Search code examples
c#regexregex-lookaroundsoverlapping-matches

How can I Prioritize Overlapping Patterns in RegEx?


I've seen several questions similar, even one i posted myself, but this is rather specific.

In regex there is a match pattern. Now say in the same string there are two match patterns that can both match text. It seems my luck always leans towards the regex matching the wrong pattern. (I am using the .Net Regex in C#)

I have two types of strings that I need to break down:

01 - First Value|02 - Second Value|Blank - Ignore

And:

A - First ValueblankB - Second ValueC - Third Value

So my desired result is to match Code to Meaning with one pattern string

Code,Meaning
01,First Value
02,Second Value
Blank,Ignore
A,First Value
blank,
B,Second Value
C,Third Value

I have tried several patterns but can never seem to quite get it right.

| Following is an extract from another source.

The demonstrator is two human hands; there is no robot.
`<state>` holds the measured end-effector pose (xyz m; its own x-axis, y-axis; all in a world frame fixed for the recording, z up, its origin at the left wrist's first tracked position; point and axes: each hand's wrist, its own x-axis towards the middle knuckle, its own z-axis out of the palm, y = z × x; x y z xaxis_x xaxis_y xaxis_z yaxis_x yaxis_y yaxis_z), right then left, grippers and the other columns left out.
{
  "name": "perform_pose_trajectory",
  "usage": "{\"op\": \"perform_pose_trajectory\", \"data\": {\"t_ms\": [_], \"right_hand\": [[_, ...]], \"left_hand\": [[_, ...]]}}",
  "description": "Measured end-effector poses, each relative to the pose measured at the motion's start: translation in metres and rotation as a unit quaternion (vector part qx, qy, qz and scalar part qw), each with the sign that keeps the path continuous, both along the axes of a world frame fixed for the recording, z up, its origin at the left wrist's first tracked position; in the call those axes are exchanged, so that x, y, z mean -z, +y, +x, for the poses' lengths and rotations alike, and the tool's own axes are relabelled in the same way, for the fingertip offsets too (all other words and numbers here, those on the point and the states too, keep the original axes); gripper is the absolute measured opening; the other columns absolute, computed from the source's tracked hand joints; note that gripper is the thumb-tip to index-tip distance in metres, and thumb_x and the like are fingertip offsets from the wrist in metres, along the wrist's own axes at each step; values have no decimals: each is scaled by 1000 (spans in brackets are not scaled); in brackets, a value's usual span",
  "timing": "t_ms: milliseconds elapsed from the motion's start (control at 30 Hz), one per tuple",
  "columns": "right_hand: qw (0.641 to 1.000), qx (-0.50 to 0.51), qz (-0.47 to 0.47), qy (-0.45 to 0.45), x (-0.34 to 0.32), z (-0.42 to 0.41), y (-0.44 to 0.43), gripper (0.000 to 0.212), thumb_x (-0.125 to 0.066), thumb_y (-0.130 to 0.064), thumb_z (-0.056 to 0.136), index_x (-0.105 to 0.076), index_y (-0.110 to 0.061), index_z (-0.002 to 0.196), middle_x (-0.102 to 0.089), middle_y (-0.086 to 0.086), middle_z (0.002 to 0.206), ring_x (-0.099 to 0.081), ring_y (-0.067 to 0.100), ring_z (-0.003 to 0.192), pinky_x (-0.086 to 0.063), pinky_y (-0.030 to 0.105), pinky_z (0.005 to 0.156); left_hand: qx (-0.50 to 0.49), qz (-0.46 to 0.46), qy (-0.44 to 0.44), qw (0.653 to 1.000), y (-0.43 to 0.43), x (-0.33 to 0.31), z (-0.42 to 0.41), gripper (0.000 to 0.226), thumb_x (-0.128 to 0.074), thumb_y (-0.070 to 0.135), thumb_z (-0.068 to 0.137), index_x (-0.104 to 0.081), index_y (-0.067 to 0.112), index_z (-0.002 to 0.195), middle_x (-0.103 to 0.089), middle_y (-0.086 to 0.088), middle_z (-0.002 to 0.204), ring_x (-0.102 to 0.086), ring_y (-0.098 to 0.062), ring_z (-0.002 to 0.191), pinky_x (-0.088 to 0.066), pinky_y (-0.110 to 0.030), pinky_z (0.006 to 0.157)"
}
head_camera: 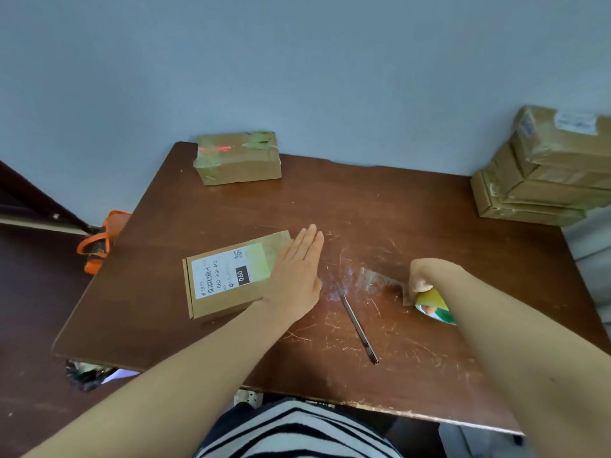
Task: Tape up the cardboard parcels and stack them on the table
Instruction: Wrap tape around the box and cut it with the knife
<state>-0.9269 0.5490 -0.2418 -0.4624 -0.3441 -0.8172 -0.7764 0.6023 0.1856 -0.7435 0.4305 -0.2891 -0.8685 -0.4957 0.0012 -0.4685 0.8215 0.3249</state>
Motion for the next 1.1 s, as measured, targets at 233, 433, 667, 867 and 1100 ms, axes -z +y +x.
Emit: {"op": "perform_pose_trajectory", "data": {"t_ms": [233,433,667,867,1100], "right_hand": [[992,100,-62,37,-6,9,-4,39,-57,-20,91,-55,-4,127,-55,7,112,-56,31,109,-49,34,91],[993,48,-74,79,-18,26,-22,20,-50,-10,91,-59,-15,108,-56,2,96,-57,27,90,-49,35,79],[988,32,-132,78,-47,44,-28,10,-53,-16,88,-62,-15,90,-58,-2,72,-56,17,65,-45,28,57],[972,73,-215,62,-74,48,-29,23,-53,-21,88,-48,-15,66,-51,0,67,-47,17,59,-41,30,59],[895,245,-367,-68,-48,78,-34,36,-60,-29,88,-69,2,103,-64,21,113,-54,24,71,-51,39,68]], "left_hand": [[-208,453,40,866,21,-17,-25,27,-49,11,96,-56,12,123,-59,-5,120,-53,-10,86,-46,-19,72],[-310,767,-49,560,33,-17,-36,60,-51,39,97,-41,-5,135,-59,-23,121,-60,-29,101,-52,-34,84],[-344,836,29,426,27,-12,-46,65,-72,22,83,-40,-3,134,-57,-26,117,-58,-34,100,-52,-42,82],[-376,830,121,393,2,-18,-44,16,-68,4,82,-60,1,96,-65,-9,71,-61,-14,68,-57,-24,62],[-370,717,173,565,-62,-30,-24,11,-69,20,87,-65,10,84,-65,-1,65,-59,-9,57,-51,-18,50]]}}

The closest I have have been able to get is:

(([A-Z0-9]{1,4})[ \-–]{1,3}|([Bb]lank)[ \-–]{0,3})(([A-Z][a-z]+[.,;| ]?)+)

My breakdown:

  • [A-Z0-9]{1,4}[ \-–]{1,3} --> this matches the code, Upper case, or number of length 1 - 4 characters followed by 1 to 3 chars of space, hyphen, or mdash from html.

or

  • [Bb]lank[ \-–]{0,3} --> blank followed 0-3 chars of space, hyphen, or mdash from html

then

  • (([A-Z][a-z]+[.,;| ]?)+) --> should match any multiple word including possible space. so the First and Value, Second and Value should be matched.

The initial problem with that is the final pattern group matches the "Valueblank" in the second input string. I want to somehow prioritize that "[Bb]lank" should be matched as part of the first group and NEVER part of the second group.
I tried putting a (?![Bb]lank) negative lookahead in the finalgroup but it never seems to work. Any help would be appreciated.

Thanks

Jaeden "Sifo Dyas" al'Raec Ruiner


Solution

  • How about the following (regex101.com example):

    /((?:[A-Z0-9]{1,4}|[Bb]lank)(?=\h[-–]\h)|[Bb]lank)(?:\h[-–]\h|\|)?(.*?)(?=[Bb]lank|\||[A-Z0-9]{1,4}\h[-–]\h|$)/gm
    

    Explanation

    [Bb]lank
    

    All matches for "blank" check for a lower OR uppercase "B"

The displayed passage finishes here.